When Hong Kong beauty salon employee Bao-Ling (Chan Si-Gaai) gets a pair of contact lenses from a seemingly friendly optometrist in a sharp suit (Si Wai), weird things begin to happen to her. Bao-Ling starts to see ghosts, but that's the least of her problems. The optometrist visits Bao-Ling quite regularly and uses mysterious mind-control powers that just might have something to do with the contact lenses to get her to sleep with him, leaving her behind in various haunted and unpleasant places afterwards. Our heroine becomes pale and drained, just as if the contact lens guy were sucking out her energies.
Which is exactly what is happening to her. Bao-Ling's enemy is a possessed corpse out to drink up as much of her life force as possible. Once he's had his fill of Bao-Ling, the mightily unpleasant ghost compels the young woman to provide him with some of her beauty salon colleagues for further life force sucking.
Bao-Ling's only help with her situation is her friend An-Pin (Lam Wai-Tiu), but it takes quite some time until he believes her stories about dead men walking around and magical contact lenses. And even then, the best of intentions and a Taoist priest might not be enough to save Bao-Ling.

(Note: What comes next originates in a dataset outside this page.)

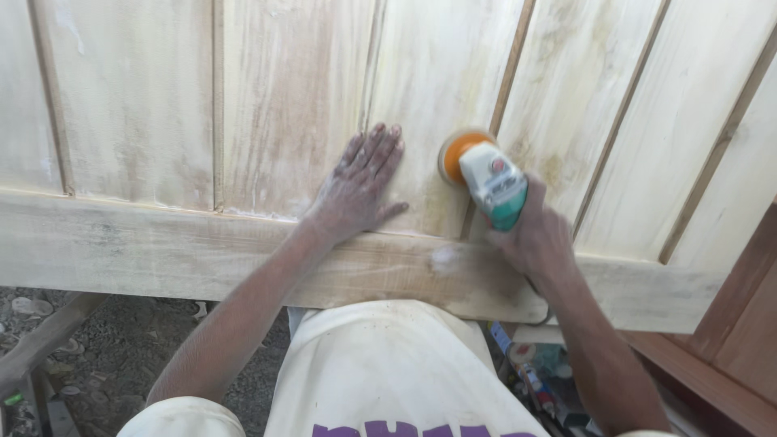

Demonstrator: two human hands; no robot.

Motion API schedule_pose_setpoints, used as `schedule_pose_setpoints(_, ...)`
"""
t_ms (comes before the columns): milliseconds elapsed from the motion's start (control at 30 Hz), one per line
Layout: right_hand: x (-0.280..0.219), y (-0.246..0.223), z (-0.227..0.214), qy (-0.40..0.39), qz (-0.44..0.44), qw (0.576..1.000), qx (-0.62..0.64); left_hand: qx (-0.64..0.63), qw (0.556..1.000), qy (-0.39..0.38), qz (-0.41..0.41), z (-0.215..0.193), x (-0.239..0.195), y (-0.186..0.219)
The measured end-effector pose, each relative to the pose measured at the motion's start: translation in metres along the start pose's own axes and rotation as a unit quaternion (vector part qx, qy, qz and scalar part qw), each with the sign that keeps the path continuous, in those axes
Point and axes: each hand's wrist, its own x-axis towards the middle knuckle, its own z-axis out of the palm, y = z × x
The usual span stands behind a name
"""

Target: The person uses an electric orbital sander to smooth the surface of a large wooden door. They move the sander across the panels and frame of the door, occasionally pausing to wipe away dust with their hand.

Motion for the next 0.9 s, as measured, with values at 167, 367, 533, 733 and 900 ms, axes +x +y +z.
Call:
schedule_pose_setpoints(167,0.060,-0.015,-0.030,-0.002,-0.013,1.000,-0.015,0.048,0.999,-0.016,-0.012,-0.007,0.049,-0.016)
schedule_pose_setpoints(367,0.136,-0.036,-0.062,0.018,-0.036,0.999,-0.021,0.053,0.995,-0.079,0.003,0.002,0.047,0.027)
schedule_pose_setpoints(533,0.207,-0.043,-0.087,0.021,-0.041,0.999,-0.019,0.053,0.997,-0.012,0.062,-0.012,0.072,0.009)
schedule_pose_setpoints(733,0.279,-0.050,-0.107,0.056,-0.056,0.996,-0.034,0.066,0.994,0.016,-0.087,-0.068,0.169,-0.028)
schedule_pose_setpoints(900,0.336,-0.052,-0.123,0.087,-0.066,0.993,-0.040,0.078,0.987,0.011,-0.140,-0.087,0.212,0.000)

Ghost Eyes is a Shaw Brothers production directed by exploitation and horror specialist Gwai Chi-Hung who would go on to make films like Killer Snakes and The Boxer's Omen for the studio. Defying the expectations one might have of a director like him, Gwai's film is neither very explicit in its sleaze (even the sex is mostly implied), nor does it make use of many gross-out effects, nor is it completely ridiculous. As if to make up for this decided lack in obvious thrills, Gwai provides his film with a visual surface that is glossy and intensely coloured like a comic (or a giallo), and a narrative tone as high-strung as a horror manga by Kazuo Umezu that permanently threatens to spill over into the outright hysteria of the films shock sequences.
Gwai quite admirably keeps control of this tone of a panic barely held in check for the movie's full 100 minute running time, making up for the film's weaknesses like the silliness of the whole contact lens thing or the less than ideal ghost make-up that looks a bit as if the wearer had tried to drown himself in pea soup.
Watching Ghost Eyes, I couldn't shake the idea its director was trying to explore the point where the - traditionally female coded (even if it's not true) - melodrama, and the - traditionally male coded (even if it's not true) - horror genre meet, interpreting both genres as closely related parts of a cinema of intensity that makes them much more similar to each other than many fans of the respective genre might care to admit. I hardly think it is an accident Ghost Eyes' basic plot is that of a melodrama: woman meets man, feels drawn to him, man ruins her life and social standing.
It's also pretty interesting to add how uncommon it is for a Chinese/Hong Kong movie to have the sexually life force sucking monster be a man. That's a role usually filled by women (add your own thoughts about this motive as expression of male fear of female sexuality here please), and therefore one a film like this can't help but bend.